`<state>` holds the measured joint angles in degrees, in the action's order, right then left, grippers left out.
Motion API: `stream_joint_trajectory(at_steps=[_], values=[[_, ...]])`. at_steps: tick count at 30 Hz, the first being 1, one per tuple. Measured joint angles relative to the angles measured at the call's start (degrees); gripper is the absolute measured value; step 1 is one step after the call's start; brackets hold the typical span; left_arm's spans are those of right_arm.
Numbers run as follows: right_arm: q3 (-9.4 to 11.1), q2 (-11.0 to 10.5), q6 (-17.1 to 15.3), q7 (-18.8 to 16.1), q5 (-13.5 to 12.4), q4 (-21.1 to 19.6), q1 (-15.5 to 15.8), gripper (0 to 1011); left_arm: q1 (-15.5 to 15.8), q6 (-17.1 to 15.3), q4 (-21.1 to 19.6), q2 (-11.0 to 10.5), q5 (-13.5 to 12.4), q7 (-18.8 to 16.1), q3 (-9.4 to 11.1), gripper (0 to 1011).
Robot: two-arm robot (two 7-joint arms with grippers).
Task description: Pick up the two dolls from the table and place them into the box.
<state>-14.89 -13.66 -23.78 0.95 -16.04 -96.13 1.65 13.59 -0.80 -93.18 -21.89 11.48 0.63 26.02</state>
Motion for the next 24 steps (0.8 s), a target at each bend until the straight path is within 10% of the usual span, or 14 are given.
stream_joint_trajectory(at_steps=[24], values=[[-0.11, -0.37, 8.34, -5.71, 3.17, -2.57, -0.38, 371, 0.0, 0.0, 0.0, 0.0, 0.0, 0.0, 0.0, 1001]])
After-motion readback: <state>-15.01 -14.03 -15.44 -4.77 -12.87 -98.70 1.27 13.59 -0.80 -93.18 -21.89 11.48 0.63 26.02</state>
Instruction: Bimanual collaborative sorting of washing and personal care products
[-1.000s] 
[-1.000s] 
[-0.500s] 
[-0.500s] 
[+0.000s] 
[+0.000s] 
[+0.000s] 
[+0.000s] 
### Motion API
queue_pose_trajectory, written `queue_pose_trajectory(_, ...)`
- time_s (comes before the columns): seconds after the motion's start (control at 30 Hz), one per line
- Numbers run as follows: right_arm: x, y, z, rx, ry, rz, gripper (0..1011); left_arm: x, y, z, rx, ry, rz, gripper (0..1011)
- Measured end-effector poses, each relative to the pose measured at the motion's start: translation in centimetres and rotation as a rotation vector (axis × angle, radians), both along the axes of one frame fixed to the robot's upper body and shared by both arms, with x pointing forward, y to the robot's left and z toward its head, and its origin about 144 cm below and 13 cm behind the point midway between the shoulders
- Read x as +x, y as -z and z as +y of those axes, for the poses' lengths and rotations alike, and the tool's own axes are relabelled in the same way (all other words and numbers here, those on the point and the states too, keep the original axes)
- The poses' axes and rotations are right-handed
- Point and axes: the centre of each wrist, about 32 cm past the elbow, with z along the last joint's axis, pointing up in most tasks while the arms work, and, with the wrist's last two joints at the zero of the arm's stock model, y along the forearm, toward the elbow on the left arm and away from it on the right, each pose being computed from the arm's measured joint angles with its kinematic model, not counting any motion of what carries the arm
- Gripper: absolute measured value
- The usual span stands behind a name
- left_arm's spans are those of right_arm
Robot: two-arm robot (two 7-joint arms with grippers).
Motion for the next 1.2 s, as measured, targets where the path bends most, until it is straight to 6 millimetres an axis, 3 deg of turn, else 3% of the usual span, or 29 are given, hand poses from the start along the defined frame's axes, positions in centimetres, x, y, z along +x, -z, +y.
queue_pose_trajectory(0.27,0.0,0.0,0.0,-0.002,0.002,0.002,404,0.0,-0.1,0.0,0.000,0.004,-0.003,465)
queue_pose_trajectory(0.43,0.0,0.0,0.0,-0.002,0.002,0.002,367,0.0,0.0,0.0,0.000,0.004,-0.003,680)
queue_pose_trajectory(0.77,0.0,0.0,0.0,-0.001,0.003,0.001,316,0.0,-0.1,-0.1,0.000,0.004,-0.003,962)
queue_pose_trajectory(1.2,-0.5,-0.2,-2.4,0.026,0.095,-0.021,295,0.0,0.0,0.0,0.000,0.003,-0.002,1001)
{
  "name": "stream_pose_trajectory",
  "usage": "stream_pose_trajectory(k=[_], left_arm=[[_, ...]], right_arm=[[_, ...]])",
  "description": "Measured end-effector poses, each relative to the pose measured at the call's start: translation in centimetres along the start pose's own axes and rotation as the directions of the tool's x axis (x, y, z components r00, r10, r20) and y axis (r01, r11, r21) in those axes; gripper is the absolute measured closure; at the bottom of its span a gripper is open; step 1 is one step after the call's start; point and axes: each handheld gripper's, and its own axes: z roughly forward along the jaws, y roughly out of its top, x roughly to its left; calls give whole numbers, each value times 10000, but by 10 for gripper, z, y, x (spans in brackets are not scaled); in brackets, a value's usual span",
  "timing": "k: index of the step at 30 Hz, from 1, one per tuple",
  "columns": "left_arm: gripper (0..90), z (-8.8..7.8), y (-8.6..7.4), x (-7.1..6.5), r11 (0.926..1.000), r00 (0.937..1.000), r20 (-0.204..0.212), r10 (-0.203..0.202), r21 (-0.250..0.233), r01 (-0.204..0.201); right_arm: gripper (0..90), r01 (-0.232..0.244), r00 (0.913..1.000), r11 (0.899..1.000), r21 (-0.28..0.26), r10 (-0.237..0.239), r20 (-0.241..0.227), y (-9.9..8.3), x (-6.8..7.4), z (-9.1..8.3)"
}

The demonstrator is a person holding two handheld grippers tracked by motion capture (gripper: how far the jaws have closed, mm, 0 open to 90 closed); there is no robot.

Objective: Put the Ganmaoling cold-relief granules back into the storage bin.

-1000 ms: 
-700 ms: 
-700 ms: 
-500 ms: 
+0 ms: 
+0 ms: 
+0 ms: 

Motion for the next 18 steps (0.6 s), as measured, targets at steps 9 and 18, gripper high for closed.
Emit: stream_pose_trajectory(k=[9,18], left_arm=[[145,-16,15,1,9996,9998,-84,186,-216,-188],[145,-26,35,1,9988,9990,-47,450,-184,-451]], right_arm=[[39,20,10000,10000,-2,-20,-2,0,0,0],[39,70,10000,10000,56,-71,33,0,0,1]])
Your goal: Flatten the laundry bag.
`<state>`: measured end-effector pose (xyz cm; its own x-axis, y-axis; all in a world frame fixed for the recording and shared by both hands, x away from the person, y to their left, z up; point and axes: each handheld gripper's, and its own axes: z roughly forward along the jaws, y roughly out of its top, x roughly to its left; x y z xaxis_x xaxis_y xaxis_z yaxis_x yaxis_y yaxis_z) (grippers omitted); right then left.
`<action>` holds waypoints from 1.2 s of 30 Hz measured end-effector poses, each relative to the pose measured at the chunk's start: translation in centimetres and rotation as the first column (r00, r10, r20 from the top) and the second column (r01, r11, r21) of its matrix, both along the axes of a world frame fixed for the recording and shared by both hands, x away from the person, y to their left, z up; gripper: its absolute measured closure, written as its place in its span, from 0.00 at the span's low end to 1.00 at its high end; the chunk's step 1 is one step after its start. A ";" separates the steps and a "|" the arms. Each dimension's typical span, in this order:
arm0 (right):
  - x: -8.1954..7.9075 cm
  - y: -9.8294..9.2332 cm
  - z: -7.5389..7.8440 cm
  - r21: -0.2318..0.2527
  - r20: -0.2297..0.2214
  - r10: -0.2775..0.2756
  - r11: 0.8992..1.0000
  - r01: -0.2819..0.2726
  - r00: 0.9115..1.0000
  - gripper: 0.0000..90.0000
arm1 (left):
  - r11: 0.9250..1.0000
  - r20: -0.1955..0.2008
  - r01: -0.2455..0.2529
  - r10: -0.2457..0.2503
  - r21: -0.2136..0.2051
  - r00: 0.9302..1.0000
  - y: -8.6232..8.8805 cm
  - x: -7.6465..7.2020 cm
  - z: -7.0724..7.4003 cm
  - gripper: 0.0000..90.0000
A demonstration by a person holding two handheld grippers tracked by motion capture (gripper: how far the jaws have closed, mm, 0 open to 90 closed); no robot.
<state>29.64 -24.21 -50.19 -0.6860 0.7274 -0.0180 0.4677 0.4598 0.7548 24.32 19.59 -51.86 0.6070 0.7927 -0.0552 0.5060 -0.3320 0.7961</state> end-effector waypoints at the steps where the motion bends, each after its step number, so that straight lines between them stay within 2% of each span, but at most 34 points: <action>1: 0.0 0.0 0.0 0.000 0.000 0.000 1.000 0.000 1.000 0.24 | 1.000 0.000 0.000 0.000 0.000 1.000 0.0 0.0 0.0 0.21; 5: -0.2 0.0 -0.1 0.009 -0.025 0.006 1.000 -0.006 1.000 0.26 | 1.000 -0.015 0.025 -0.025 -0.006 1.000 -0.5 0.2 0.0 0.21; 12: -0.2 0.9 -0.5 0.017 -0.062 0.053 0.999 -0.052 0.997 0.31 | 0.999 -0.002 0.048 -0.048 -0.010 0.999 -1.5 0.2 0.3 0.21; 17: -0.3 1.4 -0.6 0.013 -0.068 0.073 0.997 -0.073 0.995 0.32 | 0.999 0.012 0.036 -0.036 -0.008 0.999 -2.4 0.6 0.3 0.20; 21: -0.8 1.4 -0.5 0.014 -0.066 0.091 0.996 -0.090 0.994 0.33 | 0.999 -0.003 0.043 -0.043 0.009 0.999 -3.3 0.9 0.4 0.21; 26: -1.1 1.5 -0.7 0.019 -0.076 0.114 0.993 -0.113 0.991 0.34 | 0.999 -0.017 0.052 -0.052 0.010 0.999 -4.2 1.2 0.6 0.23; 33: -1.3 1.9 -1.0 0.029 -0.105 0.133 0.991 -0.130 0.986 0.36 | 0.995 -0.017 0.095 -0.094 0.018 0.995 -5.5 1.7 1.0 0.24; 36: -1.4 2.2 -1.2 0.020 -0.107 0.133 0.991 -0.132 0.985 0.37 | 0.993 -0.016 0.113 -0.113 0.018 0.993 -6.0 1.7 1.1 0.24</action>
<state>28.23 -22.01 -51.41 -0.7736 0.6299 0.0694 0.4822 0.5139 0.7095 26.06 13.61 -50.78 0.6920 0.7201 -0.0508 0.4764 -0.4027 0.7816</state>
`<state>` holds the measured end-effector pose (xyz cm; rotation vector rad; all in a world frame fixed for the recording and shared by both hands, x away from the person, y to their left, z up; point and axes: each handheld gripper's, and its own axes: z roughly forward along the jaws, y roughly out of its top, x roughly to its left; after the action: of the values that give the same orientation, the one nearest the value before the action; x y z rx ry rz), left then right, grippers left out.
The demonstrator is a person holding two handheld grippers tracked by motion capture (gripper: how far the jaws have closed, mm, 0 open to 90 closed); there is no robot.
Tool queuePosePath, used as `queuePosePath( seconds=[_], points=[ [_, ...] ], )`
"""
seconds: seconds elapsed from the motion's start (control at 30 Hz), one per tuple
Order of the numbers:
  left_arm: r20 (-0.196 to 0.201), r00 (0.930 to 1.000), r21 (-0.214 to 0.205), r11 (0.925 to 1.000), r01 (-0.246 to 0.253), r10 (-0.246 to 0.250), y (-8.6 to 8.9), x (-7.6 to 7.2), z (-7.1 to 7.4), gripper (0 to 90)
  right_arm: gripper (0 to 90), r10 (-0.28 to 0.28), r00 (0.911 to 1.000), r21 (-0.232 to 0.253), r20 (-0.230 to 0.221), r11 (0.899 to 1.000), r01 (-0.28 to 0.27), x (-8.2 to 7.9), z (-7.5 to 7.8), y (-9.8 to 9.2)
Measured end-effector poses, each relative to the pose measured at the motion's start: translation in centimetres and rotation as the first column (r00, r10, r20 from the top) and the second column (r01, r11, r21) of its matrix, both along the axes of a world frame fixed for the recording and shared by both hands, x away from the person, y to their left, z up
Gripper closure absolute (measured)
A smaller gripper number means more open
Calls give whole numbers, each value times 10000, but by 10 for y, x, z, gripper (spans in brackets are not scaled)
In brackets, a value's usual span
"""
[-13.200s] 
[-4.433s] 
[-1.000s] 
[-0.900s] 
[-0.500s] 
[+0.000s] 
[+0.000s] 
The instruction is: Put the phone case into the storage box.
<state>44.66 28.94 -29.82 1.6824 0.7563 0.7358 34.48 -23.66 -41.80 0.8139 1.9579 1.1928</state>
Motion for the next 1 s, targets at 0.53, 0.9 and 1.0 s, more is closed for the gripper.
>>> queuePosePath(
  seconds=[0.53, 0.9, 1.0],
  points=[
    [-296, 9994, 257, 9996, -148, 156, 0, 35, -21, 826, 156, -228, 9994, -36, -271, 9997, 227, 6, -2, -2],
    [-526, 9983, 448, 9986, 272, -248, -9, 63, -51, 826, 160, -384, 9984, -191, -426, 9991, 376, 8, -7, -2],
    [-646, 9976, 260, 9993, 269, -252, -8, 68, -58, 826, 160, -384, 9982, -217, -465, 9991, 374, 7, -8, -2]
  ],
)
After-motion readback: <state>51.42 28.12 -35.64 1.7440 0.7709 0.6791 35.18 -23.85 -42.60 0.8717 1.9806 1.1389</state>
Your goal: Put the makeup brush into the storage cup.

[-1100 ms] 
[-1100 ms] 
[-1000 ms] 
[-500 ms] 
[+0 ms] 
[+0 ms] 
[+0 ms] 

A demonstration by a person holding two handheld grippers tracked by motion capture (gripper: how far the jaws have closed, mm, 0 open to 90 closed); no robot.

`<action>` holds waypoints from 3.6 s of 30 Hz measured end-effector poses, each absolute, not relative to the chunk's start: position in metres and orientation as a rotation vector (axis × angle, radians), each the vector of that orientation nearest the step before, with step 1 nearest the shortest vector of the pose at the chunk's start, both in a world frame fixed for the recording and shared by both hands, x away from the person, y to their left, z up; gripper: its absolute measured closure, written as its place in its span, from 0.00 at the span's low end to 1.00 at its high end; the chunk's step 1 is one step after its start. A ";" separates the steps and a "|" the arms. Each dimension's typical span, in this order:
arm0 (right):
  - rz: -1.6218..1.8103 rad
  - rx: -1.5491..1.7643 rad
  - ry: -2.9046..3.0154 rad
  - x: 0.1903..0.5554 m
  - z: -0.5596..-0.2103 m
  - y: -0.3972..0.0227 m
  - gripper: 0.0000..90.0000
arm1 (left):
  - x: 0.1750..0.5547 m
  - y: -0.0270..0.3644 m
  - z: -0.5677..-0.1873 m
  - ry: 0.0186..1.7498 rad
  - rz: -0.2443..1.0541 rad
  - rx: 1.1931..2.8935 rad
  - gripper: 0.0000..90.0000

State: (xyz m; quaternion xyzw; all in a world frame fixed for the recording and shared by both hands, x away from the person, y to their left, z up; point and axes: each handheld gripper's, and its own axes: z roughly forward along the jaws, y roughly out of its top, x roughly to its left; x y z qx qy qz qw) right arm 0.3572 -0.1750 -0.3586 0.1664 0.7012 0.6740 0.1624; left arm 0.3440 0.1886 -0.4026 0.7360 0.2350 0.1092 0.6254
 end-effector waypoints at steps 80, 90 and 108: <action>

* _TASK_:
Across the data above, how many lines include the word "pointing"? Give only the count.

* _EXERCISE RESPONSE_:
2